12 July,2011 by Jack Vamvas
I’m a DBA in a data centre with 400+ database servers , supported by 3 DBAs. Administering T-SQL best practises is one of the challenges.
I’d like to review and sign off all T-SQL code , prior to production release. Due to priorities , it’s not possible to review all T-SQL code. Developers use Dev and Test environments for assessing their code.
Because of resource constraints, my focus is on performance tuning and optimizing the database server environment. If a developer experiences less than expected code performance, they approach me to discuss and review the code.
The application mix on the environment is OLTP, DSS, modelling, in-house development and third – party.
Changing third – party T-SQL code is difficult due to licensing and support agreements. T-SQL code not performing optimally is identified , documented and sent back to the third party. In the meanwhile , I’m dealing with a low performance code.

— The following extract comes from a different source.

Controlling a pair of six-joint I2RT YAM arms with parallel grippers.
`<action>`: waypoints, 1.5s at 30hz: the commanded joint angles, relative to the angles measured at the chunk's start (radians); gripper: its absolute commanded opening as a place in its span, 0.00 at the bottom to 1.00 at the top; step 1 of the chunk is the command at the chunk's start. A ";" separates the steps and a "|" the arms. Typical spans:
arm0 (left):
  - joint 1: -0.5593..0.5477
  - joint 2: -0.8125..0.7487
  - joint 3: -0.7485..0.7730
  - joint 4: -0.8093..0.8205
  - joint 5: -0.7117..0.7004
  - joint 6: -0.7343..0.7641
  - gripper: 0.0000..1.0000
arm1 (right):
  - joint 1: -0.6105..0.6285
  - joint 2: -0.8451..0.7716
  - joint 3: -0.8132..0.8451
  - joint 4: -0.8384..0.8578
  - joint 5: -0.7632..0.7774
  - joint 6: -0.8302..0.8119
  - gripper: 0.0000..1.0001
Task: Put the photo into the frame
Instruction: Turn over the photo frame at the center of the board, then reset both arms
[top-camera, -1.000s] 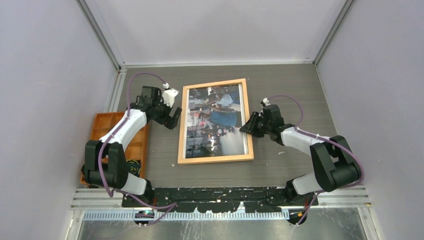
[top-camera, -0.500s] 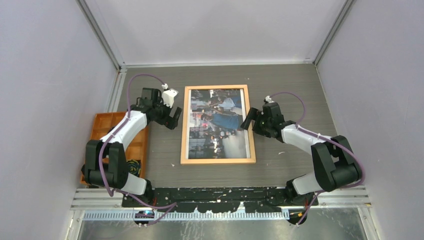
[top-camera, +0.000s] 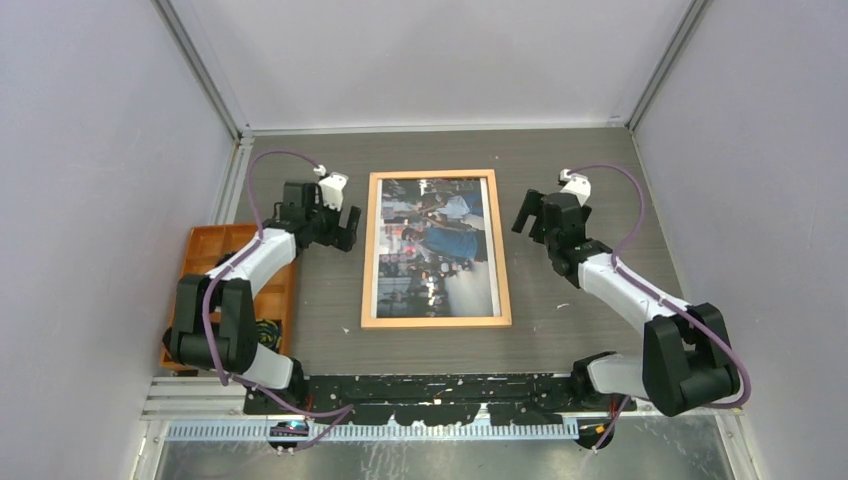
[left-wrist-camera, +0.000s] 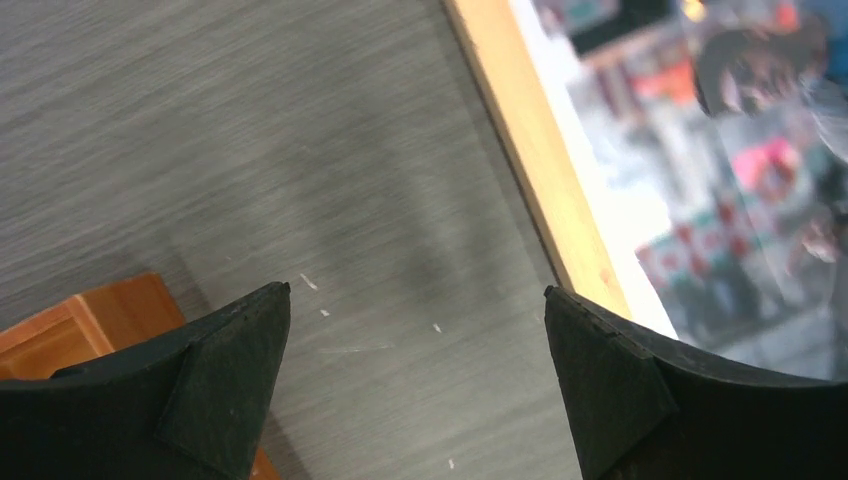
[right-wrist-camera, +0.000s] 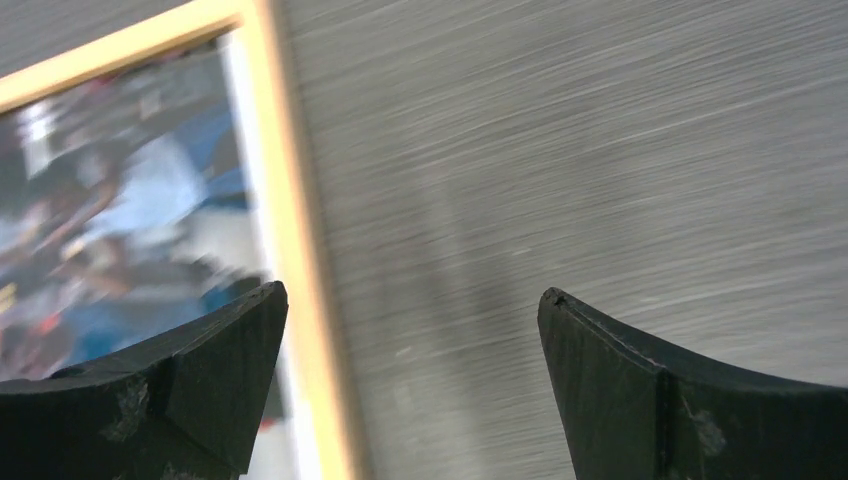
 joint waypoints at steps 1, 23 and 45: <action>0.005 0.032 -0.061 0.330 -0.190 -0.157 1.00 | -0.065 0.027 -0.018 0.128 0.399 -0.095 1.00; 0.055 0.079 -0.683 1.457 -0.139 -0.097 1.00 | -0.376 0.167 -0.498 1.108 0.207 -0.131 1.00; 0.070 0.083 -0.525 1.185 -0.356 -0.202 1.00 | -0.298 0.289 -0.346 0.969 0.150 -0.262 1.00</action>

I use various tactics while waiting for the third party to reply . One of those is filtered statistics on SQL Server 2008 databases
When a query is executed and statistics are missing , SQL Server indicates the statistics as missing.
SQL Server attempts to generate the statistics next time the query is executed.
The DBA has a number of options : AUTO_CREATE_STATISTICS , AUTO_UPDATE_STATISTICS , CREATE STATISTICS. These options don’t always solve the problem.
Filtered statistics create statistics for a sub set of data in a column(s). The filtered statistics use a predicate to define a subset of data. This predicate influences the cardinality estimate on the query plan,
One of the reasons filtered indexes are useful is filtered statistics. The filtered statistics cover just the rows in the filtered index , not the full table.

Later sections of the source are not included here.